La position particulière de l'Algérie dans les mémoires, semble par ailleurs favoriser le discours de la détresse de ses exilés, " particulièrement démunis ", selon M. Diefenbacher. Des paragraphes entiers sont consacrés à l'Algérie et aux harkis. Ils sont sans doute légitimes du fait de la situation effectivement particulière de l'Algérie, seule colonie de peuplement dans l'ancien empire. Néanmoins, la mise à l'écart de populations dont la situation socio-économique est fort similaire, semble être le signe que le poids de la mémoire particulière de l'Algérie, et le poids des associations, ait joué plus que les considérations éthiques sur les droits fondamentaux et le traitement juste pour tous les rapatriés, quelque soit leur origine géographique ou ethnique. Si les difficultés des familles prises individuellement peuvent être similaires, Trinh Van Thao note que " le rapatriement des Français [d'Indochine] n'avait pas atteint à l'époque l'ampleur d'un événement national qui obligeât le gouvernement à consentir des sacrifices budgétaires comme ce fût le plus tard lors du retour des français d'Algérie "

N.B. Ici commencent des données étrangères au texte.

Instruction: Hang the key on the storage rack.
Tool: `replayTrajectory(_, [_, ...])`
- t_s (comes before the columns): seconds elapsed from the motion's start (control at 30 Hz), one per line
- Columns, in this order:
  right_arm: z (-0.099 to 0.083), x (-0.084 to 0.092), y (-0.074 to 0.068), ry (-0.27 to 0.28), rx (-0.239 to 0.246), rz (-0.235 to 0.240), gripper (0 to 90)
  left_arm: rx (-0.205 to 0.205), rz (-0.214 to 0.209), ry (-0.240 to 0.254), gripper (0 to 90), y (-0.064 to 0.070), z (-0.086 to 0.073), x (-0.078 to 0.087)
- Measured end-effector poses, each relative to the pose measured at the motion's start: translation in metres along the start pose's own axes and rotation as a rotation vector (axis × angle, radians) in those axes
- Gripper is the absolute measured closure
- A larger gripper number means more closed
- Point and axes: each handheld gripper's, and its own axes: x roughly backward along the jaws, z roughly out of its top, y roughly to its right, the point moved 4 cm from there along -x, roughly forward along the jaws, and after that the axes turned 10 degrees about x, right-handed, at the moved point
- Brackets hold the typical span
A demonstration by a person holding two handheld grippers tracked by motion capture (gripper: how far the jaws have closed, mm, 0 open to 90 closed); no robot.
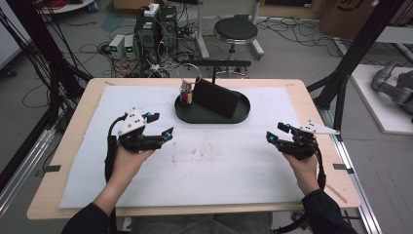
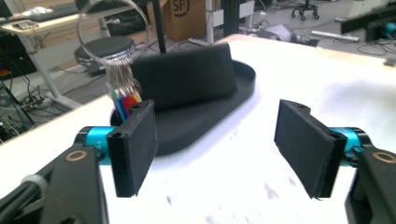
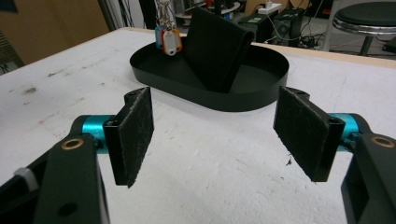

Il semble alors que les politiques de reconnaissance " ad hoc " engagées aujourd'hui ne représentent qu'une configuration sociale de poids des victimes, à travers une activité de lobbying, tandis que l'exigence d'égalité reste toute relative. Ainsi ce n'est pas le traitement juste qui prévaut mais la reconnaissance de pressions sociales grandissantes.
On pourrait alors affirmer que l'engagement plus ou moins actif dans le lobbying reste le " choix des groupes ", et ainsi que la politique de reconnaissance répond à des demandes plus ou moins fortes et respecte ainsi un équilibre de justice dans un contexte libéral. Néanmoins ce serait nier que des groupes sont défavorisés de facto par leur nombre restreint ou par l'absence d'alliance possible avec d'autres groupes (sur le modèle harkis - Pieds-noirs par exemple).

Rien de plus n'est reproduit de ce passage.